■ **HOW TO COMPLETE THIS TASK**
Write out again, exactly, the lines below starting at the one with "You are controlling" and ending at the one with "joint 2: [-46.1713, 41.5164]".

■ **GIVEN DATA**
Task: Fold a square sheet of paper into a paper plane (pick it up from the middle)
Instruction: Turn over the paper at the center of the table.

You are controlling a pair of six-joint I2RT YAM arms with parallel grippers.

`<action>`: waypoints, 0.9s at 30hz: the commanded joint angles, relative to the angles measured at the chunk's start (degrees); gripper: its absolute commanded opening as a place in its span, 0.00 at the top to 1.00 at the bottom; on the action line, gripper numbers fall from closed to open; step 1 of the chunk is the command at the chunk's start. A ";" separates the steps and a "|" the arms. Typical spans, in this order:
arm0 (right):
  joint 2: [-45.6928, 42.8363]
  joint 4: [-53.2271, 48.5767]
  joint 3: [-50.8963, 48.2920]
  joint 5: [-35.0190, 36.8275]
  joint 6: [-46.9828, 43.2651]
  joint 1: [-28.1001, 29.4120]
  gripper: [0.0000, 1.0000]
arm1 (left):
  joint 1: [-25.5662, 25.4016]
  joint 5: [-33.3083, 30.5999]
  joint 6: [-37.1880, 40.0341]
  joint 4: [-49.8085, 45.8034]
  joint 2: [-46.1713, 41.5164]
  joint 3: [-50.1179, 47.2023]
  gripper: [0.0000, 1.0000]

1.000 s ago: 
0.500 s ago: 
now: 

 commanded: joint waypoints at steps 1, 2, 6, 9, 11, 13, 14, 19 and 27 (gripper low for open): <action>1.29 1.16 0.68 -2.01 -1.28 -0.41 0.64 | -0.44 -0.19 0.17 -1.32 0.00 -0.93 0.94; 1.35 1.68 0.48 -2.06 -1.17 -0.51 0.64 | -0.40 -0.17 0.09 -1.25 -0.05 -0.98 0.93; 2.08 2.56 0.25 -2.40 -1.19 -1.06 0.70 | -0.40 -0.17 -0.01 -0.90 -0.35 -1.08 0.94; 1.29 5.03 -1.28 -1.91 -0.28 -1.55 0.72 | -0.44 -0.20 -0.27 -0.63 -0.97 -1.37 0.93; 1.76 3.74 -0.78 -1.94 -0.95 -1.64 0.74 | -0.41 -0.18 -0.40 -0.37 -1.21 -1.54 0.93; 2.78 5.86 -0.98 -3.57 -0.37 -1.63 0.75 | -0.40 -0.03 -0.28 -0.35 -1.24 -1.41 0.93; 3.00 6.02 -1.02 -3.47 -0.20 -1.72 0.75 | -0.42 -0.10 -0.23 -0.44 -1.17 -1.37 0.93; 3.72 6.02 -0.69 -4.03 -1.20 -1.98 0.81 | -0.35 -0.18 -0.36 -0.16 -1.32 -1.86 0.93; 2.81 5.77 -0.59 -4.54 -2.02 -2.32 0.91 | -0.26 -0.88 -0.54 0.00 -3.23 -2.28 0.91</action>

■ **THE ANSWER**
You are controlling a pair of six-joint I2RT YAM arms with parallel grippers.

`<action>`: waypoints, 0.9s at 30hz: the commanded joint angles, relative to the angles measured at the chunk's start (degrees); gripper: its absolute commanded opening as a place in its span, 0.00 at the top to 1.00 at the bottom; on the action line, gripper numbers fall from closed to open; step 1 of the chunk is the command at the chunk's start. A ";" separates the steps and a "|" the arms. Typical spans, in this order:
arm0 (right):
  joint 2: [-45.6928, 42.8363]
  joint 4: [-53.2271, 48.5767]
  joint 3: [-50.8963, 48.2920]
  joint 5: [-35.0190, 36.8275]
  joint 6: [-46.9828, 43.2651]
  joint 1: [-28.1001, 29.4120]
  gripper: [0.0000, 1.0000]
arm1 (left):
  joint 1: [-25.5662, 25.4016]
  joint 5: [-33.3083, 30.5999]
  joint 6: [-37.1880, 40.0341]
  joint 4: [-49.8085, 45.8034]
  joint 2: [-46.1713, 41.5164]

The answer has been given, and the exercise is done.